Two approaches have been tested so far:

  • Regexes used on the OCR output. A new /predict/nutrient endpoint has been added to Robotoff. This approach works best when nutritional information are not displayed in a table (“text” only).
  • A clustering approach that tries to estimate the number of columns and lines of the nutritional tables using K-means or DBSCAN algorithms. Not integrated to Robotoff.

Previous attempts

  • Scoring des méthodes de détection de tableaux nutritionnels PDF docx
  • Analyse approfondie sur la détection

de tableaux nutritionnels pdf

Other approaches

The previous attempts are not state of the art for the table extraction task. Other approaches we may consider:

  • Detection of the table structure: identifying rows, columns and cells of the table. Most of the time rows corresponds to nutrition labels (protein, carbohydrate, energy,...) and columns to the quantity (100g, per portion, % of daily intake). By using pattern matching, we can label the column and rows and extract the values of the nutritional table for 100g or per portion.
  • Using an end-to-end model to directly extract nutritional values. This may be done by scoring candidates for each field (protein_100g, protein_serving, carbohydrate_100g,...), and selecting the highest scoring token as the field value. This is similar to Microsoft Form Recognizer API or Google Document API.

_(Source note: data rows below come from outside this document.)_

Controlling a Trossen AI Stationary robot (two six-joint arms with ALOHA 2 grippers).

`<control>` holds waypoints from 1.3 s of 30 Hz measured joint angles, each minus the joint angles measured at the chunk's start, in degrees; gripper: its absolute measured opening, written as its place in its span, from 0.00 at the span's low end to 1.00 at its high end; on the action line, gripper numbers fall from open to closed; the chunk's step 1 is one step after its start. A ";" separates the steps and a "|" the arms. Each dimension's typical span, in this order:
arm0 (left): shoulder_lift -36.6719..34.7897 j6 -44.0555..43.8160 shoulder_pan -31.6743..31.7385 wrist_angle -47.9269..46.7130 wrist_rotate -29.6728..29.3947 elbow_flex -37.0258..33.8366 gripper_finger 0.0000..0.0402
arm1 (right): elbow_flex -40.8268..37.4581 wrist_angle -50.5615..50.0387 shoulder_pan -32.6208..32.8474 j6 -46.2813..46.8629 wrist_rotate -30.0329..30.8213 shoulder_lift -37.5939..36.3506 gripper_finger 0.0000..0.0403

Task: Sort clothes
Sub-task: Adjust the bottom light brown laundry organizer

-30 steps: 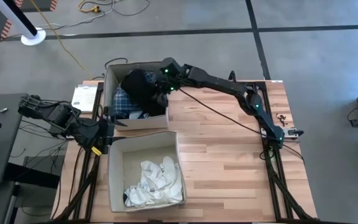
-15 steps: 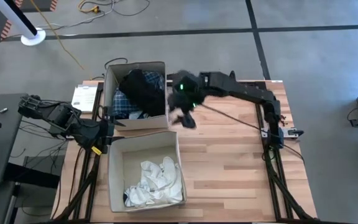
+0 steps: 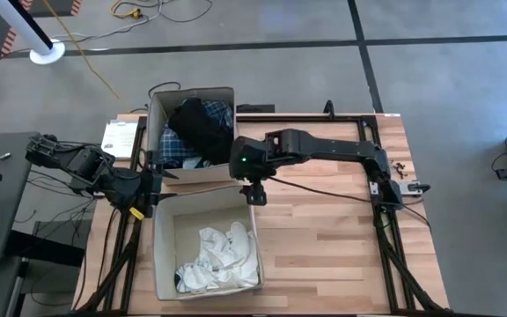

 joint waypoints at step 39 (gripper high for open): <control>1.11 -0.12 -0.01 -2.35 0.01 0.00 0.52 | -0.07 -24.21 -0.19 9.52 6.77 -11.07 0.00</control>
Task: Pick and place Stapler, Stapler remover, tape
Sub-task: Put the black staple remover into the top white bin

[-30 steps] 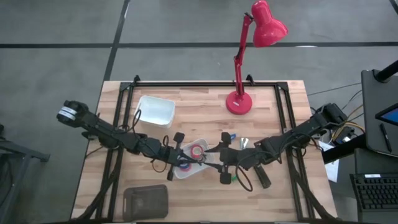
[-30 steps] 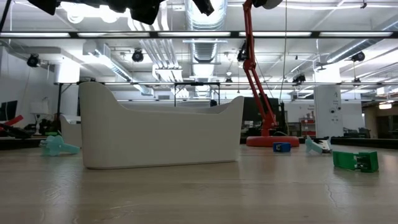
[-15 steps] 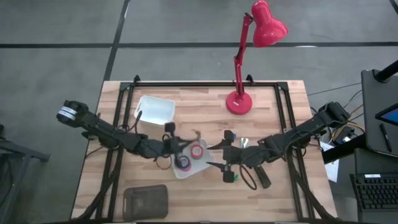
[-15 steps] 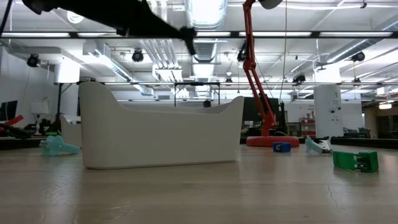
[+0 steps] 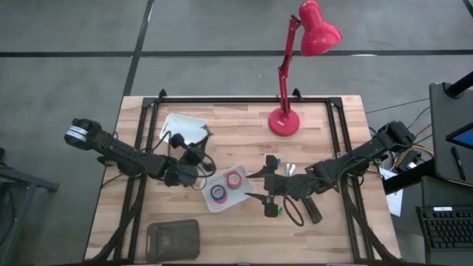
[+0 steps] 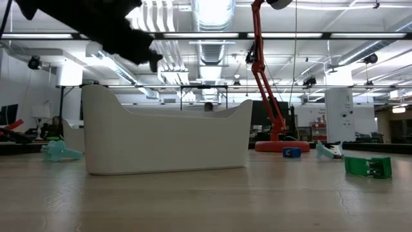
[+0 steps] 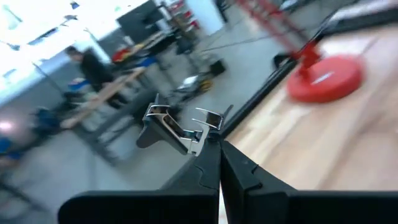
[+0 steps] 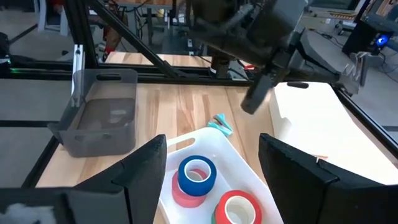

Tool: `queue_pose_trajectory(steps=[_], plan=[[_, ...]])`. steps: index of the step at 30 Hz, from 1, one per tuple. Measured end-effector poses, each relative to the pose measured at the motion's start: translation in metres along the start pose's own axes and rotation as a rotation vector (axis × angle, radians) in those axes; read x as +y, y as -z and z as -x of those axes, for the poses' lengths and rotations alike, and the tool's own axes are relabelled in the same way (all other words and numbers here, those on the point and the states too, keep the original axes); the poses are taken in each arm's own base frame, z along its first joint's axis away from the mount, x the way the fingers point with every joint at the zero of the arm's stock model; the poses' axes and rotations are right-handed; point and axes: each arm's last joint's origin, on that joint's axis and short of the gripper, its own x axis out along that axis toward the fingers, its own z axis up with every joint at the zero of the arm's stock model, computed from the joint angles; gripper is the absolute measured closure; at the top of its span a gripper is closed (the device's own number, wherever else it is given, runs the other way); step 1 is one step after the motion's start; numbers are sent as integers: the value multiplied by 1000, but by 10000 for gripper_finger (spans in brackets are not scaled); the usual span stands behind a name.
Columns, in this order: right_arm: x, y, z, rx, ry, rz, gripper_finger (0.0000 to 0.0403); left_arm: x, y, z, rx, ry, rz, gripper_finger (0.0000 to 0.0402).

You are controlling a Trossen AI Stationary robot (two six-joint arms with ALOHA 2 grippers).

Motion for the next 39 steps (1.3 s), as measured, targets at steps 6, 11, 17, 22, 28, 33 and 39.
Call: queue_pose_trajectory(steps=[6, 11, 17, 22, 28, 33, 39], plan=[[0, 0, 0, 0, 0, 0, 153, 8, 26, -11, 46, -148, -84, 401], [0, 0, 0, -2, 0, -1, 158, 11, 37, -29, 124, -60, -21, 400], [0, 0, 0, 0, -1, 0, 164, 22, 51, -51, 288, 20, 82, 399], [0, 0, 0, 4, -1, -2, 163, 31, 61, -56, 369, -36, 125, 396], [0, 1, 0, 9, -1, -2, 158, 34, 64, -62, 489, 64, 173, 395], [0, 1, 0, 9, -2, -3, 164, 39, 63, -61, 546, 32, 199, 388], [0, 1, 0, 11, -2, -2, 167, 40, 61, -61, 554, 13, 221, 343]])
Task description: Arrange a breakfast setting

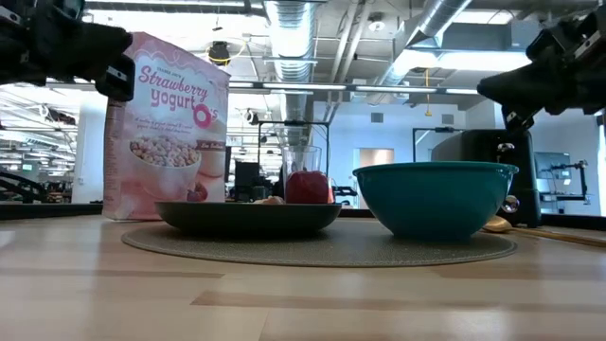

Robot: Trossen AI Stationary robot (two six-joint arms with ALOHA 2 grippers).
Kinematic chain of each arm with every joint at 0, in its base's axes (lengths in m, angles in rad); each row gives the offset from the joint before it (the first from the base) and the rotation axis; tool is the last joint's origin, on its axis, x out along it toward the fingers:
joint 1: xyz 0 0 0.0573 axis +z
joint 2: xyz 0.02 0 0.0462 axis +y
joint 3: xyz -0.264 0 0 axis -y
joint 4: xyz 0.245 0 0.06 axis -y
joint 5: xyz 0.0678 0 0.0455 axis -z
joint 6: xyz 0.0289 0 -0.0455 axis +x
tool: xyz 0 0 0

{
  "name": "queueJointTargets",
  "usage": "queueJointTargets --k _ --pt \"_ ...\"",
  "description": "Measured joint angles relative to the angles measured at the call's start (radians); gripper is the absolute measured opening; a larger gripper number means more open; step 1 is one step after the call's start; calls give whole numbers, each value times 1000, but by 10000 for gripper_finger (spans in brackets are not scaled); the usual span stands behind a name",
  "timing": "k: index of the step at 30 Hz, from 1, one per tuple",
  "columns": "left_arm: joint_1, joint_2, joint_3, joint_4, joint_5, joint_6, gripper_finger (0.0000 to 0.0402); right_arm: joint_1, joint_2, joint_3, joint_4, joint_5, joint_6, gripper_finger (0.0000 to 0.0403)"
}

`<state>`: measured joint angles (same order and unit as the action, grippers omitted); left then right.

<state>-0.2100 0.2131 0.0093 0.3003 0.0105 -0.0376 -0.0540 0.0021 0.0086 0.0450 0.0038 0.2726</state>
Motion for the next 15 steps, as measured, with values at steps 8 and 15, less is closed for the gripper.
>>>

Each approach requires different kinds of annotation, so chosing the most effective approach at the beginning of the project is crucial.

Planning

  • Test of an end-to-end model, through an API as a starter: Form Recognizer or Google Document AI API. If results are promising, we develop in-house end-to-end model, otherwise a layout model.
  • Thourough litterature review
  • Architecture choice
  • Annotation campaign
  • Experimentation: model training and scoring
  • Integration to Robotoff/Hunger Games

Resources

  • Trove - marketplace platform where AI developers who need photos can create projects looking for specific types of photos crowdsource photos from photo takers.
  • Lobe - train a custom machine learning model using a simple visual interface with no code
  • AI Builder - import your photos right away into a Power App (or a Power Automate flow) so you can use the output in any real world application.